Ольга отрицательно покачала головой.
– Комель – это самая толстая часть ствола совсем рядом с корнем, вернее, над ним, – с умным видом пояснила Тамара. – В общем, надо подрубить дерево под комель, причем с той стороны, где листвы больше, а потом зайти с противоположной стороны и пилить ствол такой большой двуручной пилой. С легким наклоном вниз, что характерно! Пила называется, как выяснилось, лучковая. Ну, это ты, конечно, знаешь, потому что такая пила у нас в сарайчике висит на стенке. Я думала раньше, такими только дрова пилят, но, оказывается, и деревья! И ты знаешь, это на самом деле очень трудная работа. Эти пилы то заедает, то они тупятся, то в стволе застревают – хоть караул кричи. А у нас же нормы: пока не свалим сколько положено, не уйдем. Помню, первой мы кое-как спилили толстенную осину, уселись на нее отдохнуть и вдруг заметили, что срез ее пахнет яблоками… Вся бригада приходила нюхать. Кажется, это был единственный светлый момент, который я могу вспомнить…
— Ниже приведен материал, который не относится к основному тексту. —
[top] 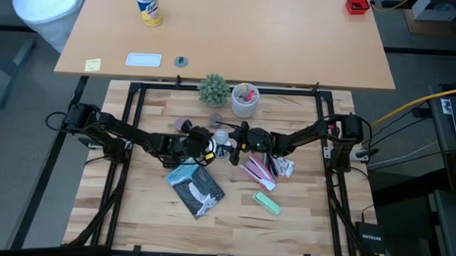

Тамара глотнула еще вина, зажмурилась, потом открыла глаза, заплывающие слезами, и продолжала:
– И надо было не просто свалить дерево, но потом еще и ветки с него обрубить! Самое ужасное, что нам забыли объяснить, как это делать правильно: стоя по другую сторону ствола. Я же говорю, целая наука! Одна девушка, Галя ее звали, рубанула неправильно и чуть не отсекла себе ногу. Потеряла много крови… Я, конечно, как это увидела, сразу в обморок шлепнулась, так что с нами двумя пришлось нашим товаркам возиться. К счастью, там оказалась одна женщина после медицинских курсов, она все правильно Гале перевязала. Потом побежали к трактору, который таскал все эти срубленные стволы, и он отвез Галю в деревню. Оттуда ее в райцентр отправили, в Дальнее Константиново, в больницу. Но все равно она много крови потеряла – даже не знаю, как там ее дела, выживет ли вообще… Вот сейчас, за этим столом, я могу за нее беспокоиться, а тогда, честно тебе скажу, позавидовала ей. Подумала: да я на все готова, только бы отсюда исчезнуть, избавиться от этой безумной работы, от вечной голодовки, от того, что ноги не просушить и не согреть… В нормальной жизни я бы уже пять раз с воспалением легких свалилась, а там, знаешь, даже не чихала ни разу. Что-то невероятное!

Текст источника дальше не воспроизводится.